* What the task requires *
Look through the listing below, find every line with the string "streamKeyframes", and copy it.
** Given material follows **
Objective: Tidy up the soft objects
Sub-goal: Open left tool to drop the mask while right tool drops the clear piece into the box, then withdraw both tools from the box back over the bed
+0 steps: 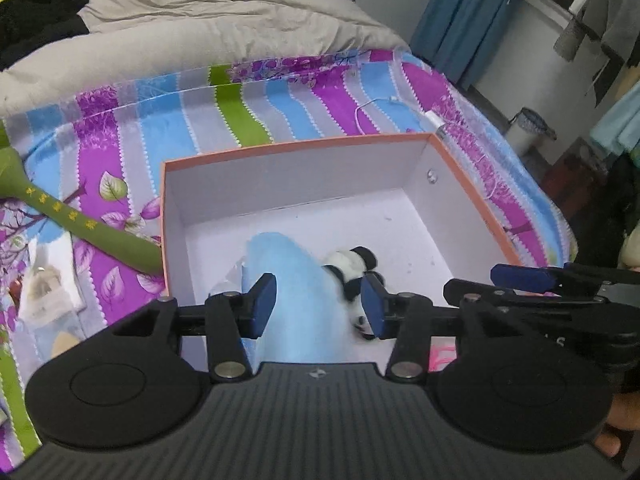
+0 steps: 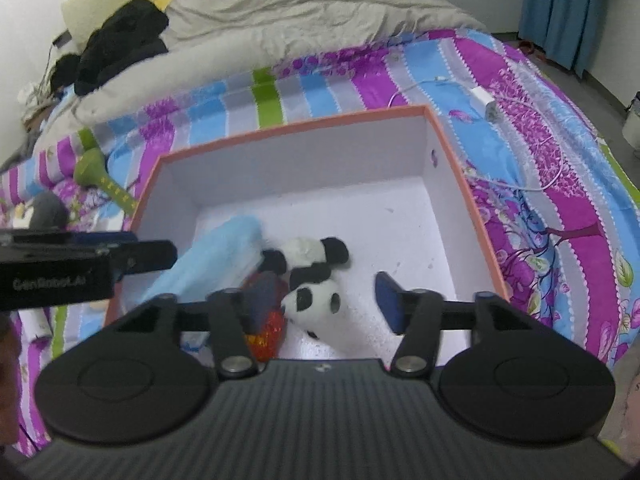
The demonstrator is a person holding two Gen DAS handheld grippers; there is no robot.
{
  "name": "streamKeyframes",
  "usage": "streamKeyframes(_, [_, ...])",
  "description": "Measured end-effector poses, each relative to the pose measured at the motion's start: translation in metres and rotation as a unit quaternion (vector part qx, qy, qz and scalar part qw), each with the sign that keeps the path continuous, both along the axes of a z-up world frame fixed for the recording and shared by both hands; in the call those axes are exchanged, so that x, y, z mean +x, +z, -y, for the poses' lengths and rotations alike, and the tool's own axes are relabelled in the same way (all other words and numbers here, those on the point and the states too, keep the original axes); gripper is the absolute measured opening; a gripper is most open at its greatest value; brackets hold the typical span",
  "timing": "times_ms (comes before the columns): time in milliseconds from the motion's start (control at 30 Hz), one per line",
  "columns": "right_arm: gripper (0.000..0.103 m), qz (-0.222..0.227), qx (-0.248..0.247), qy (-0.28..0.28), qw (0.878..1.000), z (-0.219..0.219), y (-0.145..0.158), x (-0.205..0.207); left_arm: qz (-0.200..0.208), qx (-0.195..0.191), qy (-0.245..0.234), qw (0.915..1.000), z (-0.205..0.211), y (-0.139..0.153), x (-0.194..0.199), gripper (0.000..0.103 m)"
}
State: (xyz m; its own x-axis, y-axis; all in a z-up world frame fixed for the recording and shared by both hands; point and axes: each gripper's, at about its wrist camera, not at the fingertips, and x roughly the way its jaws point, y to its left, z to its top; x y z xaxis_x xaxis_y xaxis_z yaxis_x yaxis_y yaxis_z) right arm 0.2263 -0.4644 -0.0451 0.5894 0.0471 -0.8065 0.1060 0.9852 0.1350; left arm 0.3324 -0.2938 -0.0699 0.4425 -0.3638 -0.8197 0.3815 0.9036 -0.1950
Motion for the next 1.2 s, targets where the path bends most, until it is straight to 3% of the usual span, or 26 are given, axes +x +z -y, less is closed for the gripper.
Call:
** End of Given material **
* Finished exercise *
  "name": "streamKeyframes",
  "usage": "streamKeyframes(_, [_, ...])",

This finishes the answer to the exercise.